IN RICORDO DI ELUANA ENGLARO
Sono trascorsi oltre cinque anni dalla morte di Eluana Englaro (9 febbraio 2009) ma molti dubbi ancora ci interpellano, tante le domande che bruciano, troppe le risposte che tacciono. Eluana entrò nei nostri cuori perciò abbiamo il diritto di sapere. Ancora ci chiediamo: perché Eluana è morta? Per la disperazione di un padre?Per la destrezza di una certa consuetudine culturale? Per l’insensatezza di un pensiero debole? Per un’ideologia che elimina i fragili “in nome della libertà del singolo”? Claudia.

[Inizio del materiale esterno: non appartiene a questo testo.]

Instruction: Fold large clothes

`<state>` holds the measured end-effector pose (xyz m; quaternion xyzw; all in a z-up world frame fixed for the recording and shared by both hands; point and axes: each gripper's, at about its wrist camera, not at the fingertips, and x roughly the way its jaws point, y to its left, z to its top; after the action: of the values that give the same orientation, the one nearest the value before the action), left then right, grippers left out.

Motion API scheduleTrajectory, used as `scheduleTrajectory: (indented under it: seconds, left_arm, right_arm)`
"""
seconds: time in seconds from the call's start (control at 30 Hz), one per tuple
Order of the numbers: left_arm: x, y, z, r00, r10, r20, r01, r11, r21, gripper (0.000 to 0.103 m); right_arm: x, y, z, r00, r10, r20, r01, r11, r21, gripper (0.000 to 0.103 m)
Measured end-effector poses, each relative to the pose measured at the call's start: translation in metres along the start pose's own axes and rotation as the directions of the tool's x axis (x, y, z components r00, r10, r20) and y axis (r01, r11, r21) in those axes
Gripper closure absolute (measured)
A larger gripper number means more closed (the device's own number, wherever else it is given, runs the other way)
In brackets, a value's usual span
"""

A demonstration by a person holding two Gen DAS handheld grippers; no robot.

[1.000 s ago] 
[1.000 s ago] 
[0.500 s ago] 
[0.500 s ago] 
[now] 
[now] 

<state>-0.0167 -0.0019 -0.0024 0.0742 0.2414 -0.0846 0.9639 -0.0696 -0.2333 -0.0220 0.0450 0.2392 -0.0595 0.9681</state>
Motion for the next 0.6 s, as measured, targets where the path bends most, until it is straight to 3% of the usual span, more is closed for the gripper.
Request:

La disperata vicenda di Eluana, come attesta Claudia, non coinvolse unicamente la famiglia Englaro, perchè la giovane donna, nel trascorrere dei mesi, divenne figlia e sorella di tanti italiani. Lo testimoniarono le migliaia di persone che si mobilitarono per salvarle la vita con petizioni, deponendo bottigliette d’acqua sul sagrato del duomo di Milano e di altre chiese o che parteciparono a veglie di preghiera. Tutti, ci rendemmo conto, della profonda ingiustizia che Eluana, fragile e totalmente indifesa, stava subendo!
Inoltre, il signor Giuseppe Englaro, il padre, di cui è comprensibilissimo il dolore, scatenò per anni una campagna mediatica che suscitò un accentuato disorientamento etico-morale nell’opinione pubblica. Offrire delle risposte a Claudia è complesso; ripercorrerò la storia, e formulerò delle osservazioni, per agevolare il lettore o visitatore nelle conclusioni.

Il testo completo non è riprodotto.